- What you are asked to do -
From the first line to the last, return the data exactly, with no pictures.
━━ Provided data ━━
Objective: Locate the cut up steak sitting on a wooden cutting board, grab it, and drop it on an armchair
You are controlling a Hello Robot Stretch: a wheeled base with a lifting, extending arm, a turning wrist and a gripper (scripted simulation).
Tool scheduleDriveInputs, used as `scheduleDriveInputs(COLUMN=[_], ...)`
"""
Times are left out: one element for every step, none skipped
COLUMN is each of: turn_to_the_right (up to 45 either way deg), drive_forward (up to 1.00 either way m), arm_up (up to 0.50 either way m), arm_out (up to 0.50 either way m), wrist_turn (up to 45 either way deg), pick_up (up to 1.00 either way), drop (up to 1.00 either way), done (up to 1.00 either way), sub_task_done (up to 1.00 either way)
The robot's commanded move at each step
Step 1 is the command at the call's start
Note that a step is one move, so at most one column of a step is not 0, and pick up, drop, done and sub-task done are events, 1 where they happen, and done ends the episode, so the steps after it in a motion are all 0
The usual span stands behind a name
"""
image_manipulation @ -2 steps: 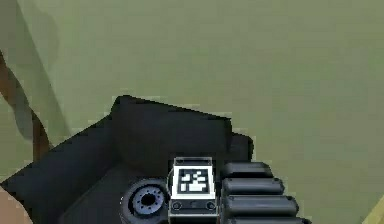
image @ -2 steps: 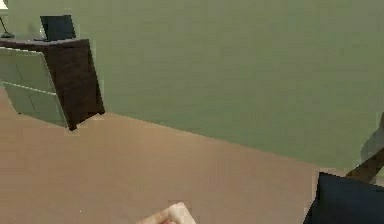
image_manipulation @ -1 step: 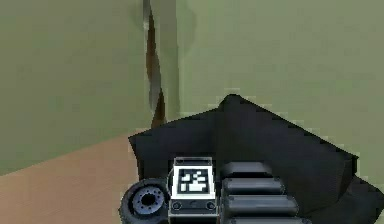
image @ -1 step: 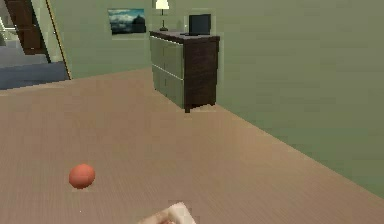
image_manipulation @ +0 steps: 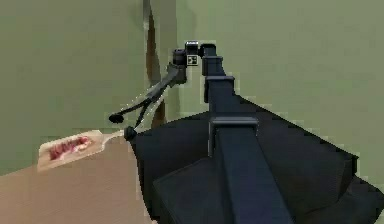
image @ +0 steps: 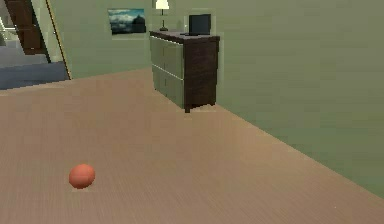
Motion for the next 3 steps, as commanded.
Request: scheduleDriveInputs(turn_to_the_right=[0.0, 0.0, 0.0], drive_forward=[0.0, 0.0, 0.0], arm_up=[0.0, 0.0, 0.0], arm_out=[0.0, 0.0, 0.0], wrist_turn=[45.0, 45.0, 45.0], pick_up=[0.0, 0.0, 0.0], drop=[0.0, 0.0, 0.0], done=[0.0, 0.0, 0.0], sub_task_done=[0.0, 0.0, 0.0])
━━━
- Task solution -
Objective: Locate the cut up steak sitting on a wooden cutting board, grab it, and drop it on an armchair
You are controlling a Hello Robot Stretch: a wheeled base with a lifting, extending arm, a turning wrist and a gripper (scripted simulation).
Tool scheduleDriveInputs, used as `scheduleDriveInputs(COLUMN=[_], ...)`
"""
Times are left out: one element for every step, none skipped
COLUMN is each of: turn_to_the_right (up to 45 either way deg), drive_forward (up to 1.00 either way m), arm_up (up to 0.50 either way m), arm_out (up to 0.50 either way m), wrist_turn (up to 45 either way deg), pick_up (up to 1.00 either way), drop (up to 1.00 either way), done (up to 1.00 either way), sub_task_done (up to 1.00 either way)
The robot's commanded move at each step
Step 1 is the command at the call's start
Note that a step is one move, so at most one column of a step is not 0, and pick up, drop, done and sub-task done are events, 1 where they happen, and done ends the episode, so the steps after it in a motion are all 0
The usual span stands behind a name
"""
image_manipulation @ -2 steps: 
image @ -2 steps: 
image_manipulation @ -1 step: 
image @ -1 step: 
image_manipulation @ +0 steps: 
image @ +0 steps: 
Motion for the next 3 steps, as commanded.
Request: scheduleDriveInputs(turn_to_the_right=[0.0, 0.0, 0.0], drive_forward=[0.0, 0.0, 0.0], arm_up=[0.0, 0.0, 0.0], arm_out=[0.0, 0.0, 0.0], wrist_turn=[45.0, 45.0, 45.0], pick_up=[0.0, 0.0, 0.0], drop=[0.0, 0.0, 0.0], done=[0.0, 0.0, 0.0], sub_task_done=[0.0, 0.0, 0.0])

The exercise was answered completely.